- Work item -
Look through the material below and show every line with the word "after".
── Supplied material
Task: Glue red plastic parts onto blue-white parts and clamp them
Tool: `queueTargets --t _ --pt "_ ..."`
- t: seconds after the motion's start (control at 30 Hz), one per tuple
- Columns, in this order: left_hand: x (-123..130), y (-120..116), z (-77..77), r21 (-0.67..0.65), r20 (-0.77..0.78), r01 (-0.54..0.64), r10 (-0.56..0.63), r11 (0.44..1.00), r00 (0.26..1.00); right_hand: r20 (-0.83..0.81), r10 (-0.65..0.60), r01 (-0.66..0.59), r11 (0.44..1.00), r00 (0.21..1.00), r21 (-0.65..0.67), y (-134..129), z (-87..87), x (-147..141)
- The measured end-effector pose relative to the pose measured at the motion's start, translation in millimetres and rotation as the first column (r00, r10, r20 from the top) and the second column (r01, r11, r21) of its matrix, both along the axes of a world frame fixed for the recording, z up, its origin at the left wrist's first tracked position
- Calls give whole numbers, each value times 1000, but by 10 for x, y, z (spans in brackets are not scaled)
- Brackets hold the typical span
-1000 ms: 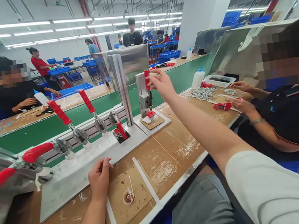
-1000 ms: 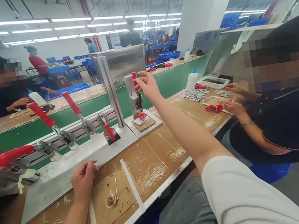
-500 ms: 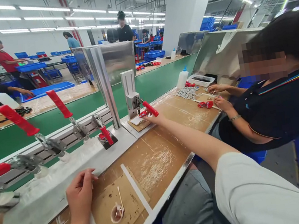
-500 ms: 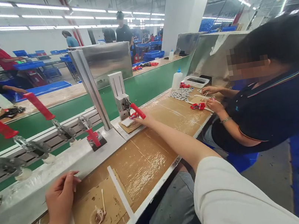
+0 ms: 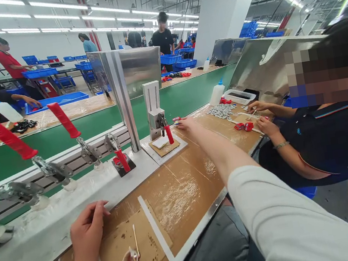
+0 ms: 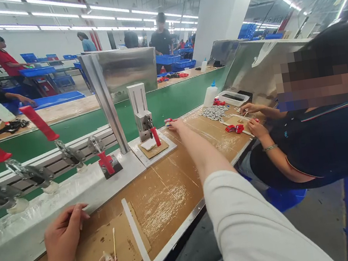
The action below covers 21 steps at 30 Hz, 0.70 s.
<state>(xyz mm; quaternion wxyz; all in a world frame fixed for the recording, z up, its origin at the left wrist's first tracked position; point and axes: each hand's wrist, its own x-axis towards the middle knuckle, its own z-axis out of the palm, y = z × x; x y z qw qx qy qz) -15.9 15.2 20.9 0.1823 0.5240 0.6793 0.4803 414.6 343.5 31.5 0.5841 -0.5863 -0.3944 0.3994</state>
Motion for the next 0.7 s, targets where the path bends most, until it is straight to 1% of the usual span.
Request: queueTargets --t 0.07,0.1,0.13,0.17,0.23,0.3,0.33,0.37,0.4,0.43,0.47,0.5,0.53,0.57,0.6,0.63,0.7 --pt "4 6 21 10 -22 -3 3 1000 1000 -11 -74 74 996 997 56 91 97 -98" --pt "4 9 31 16 -26 -3 4 1000 1000 -7 -109 109 989 994 96 81 153 -111" --pt "2 11 38 20 -28 -4 5 1000 1000 -8 -143 142 979 990 147 19 209 -104" --pt "1 11 41 23 -30 -4 5 1000 1000 -10 -180 178 963 984 203 -101 260 -89" --pt "-1 5 32 28 -41 20 -19 999 999 -15 -259 249 912 966 325 -498 336 -86" --pt "2 6 0 20 -54 75 -74 997 996 -40 -356 334 827 934 453 -1024 361 -191" --pt "4 15 -21 17 -62 103 -102 995 993 -50 -383 348 767 922 539 -1292 352 -303" --pt "8 31 -44 16 -74 125 -123 992 990 -40 -395 315 664 918 679 -1542 332 -457" --pt "13 56 -65 22 -96 137 -134 990 986 37 -312 178 631 949 755 -1760 304 -651" --pt "20 89 -82 37 -128 142 -136 989 982 189 -129 -54 674 974 737 -1938 271 -876" --pt "29 127 -93 52 -167 158 -147 986 975 341 97 -305 713 935 632 -2069 237 -1121" --pt "42 169 -98 64 -208 184 -167 981 964 427 278 -485 706 860 516 -2152 203 -1369" --pt "58 215 -97 65 -248 216 -194 974 949 471 406 -602 683 783 413 -2188 169 -1602" --pt "77 264 -91 42 -290 256 -233 966 928 487 479 -664 667 730 339 -2181 135 -1805" --pt "97 315 -84 -2 -340 304 -287 953 896 490 501 -679 667 714 307 -2139 101 -1969" --pt "117 370 -76 -54 -386 341 -335 938 860 486 493 -668 682 721 299 -2072 67 -2090" --pt "154 486 -66 -142 -441 370 -394 918 806 464 476 -637 713 747 293 -1917 8 -2214"
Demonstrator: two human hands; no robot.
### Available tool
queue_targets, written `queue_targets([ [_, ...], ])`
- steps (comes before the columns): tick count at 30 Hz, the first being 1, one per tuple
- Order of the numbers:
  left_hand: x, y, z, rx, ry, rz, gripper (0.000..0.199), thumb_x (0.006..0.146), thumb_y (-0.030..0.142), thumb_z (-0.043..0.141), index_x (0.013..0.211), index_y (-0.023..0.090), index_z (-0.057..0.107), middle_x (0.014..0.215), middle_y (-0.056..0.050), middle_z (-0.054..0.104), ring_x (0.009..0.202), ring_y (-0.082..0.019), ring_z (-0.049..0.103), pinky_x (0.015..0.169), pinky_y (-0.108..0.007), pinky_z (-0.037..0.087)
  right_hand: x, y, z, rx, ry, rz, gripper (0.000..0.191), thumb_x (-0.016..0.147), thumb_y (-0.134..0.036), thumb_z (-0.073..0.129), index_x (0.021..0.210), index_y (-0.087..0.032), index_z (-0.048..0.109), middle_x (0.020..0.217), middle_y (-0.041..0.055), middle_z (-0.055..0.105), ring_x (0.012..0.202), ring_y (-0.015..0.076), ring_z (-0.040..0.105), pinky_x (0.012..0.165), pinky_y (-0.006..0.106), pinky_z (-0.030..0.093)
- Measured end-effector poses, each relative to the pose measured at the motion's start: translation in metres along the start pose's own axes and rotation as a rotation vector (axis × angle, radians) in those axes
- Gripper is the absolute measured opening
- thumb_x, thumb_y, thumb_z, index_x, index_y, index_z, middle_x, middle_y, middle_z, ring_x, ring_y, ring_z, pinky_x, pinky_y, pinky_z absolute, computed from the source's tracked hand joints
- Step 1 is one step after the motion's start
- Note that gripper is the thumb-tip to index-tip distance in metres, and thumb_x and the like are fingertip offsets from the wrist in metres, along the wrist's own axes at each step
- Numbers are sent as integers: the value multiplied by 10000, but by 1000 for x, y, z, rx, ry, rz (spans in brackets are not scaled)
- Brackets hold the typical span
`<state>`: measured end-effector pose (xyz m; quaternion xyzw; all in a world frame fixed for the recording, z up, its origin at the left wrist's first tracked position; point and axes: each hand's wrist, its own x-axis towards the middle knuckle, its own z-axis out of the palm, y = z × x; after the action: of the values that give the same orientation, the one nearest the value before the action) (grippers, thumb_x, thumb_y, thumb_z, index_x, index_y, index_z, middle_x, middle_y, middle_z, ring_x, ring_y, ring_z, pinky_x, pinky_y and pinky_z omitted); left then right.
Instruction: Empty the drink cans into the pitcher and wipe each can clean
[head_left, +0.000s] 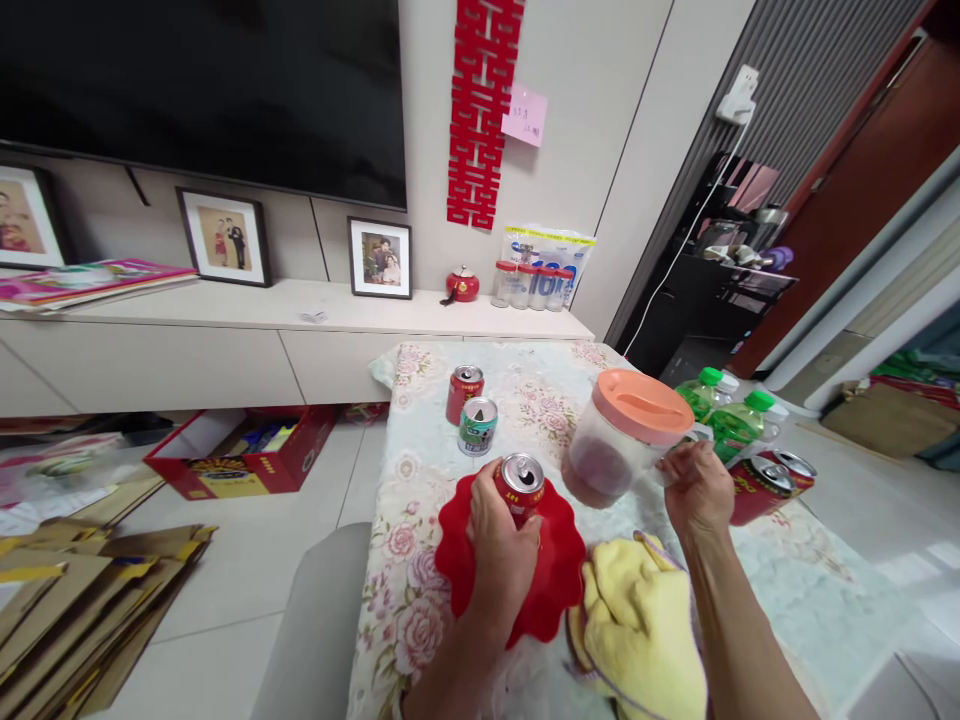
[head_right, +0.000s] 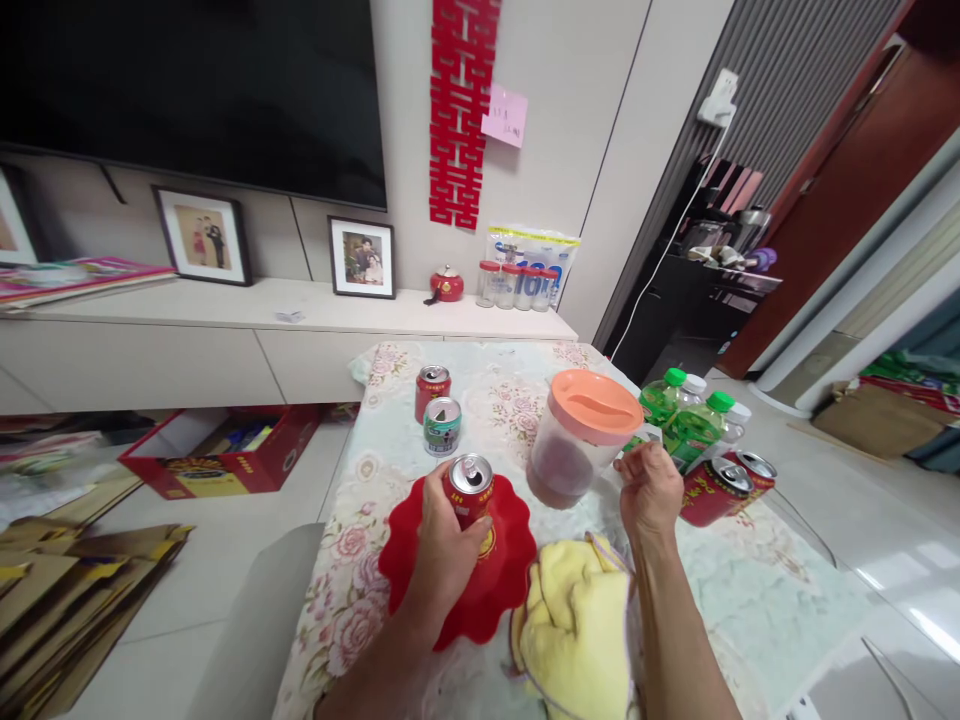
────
- Solution -
- t: seconds after the motion's start (control at 30 Hz), one per tuple
- Step 1 is one step after the motion's start
`<state>`: measured end-effector pose (xyz m; quaternion xyzw; all in a world frame fixed for the recording, z up, its origin at the left wrist's first tracked position; point and axes: each hand's wrist, its own x-axis towards the middle knuckle, its own z-axis out of the palm, y = z × x; after the action: of the values that give the same orientation, the one nearest the value before the action) (grippers, thumb_x, thumb_y, thumb_z, index_x, index_y, index_z, middle_x, middle_y, middle_z, ring_x, ring_y, ring_z, pinky_x, pinky_y and pinky_z omitted); left then right.

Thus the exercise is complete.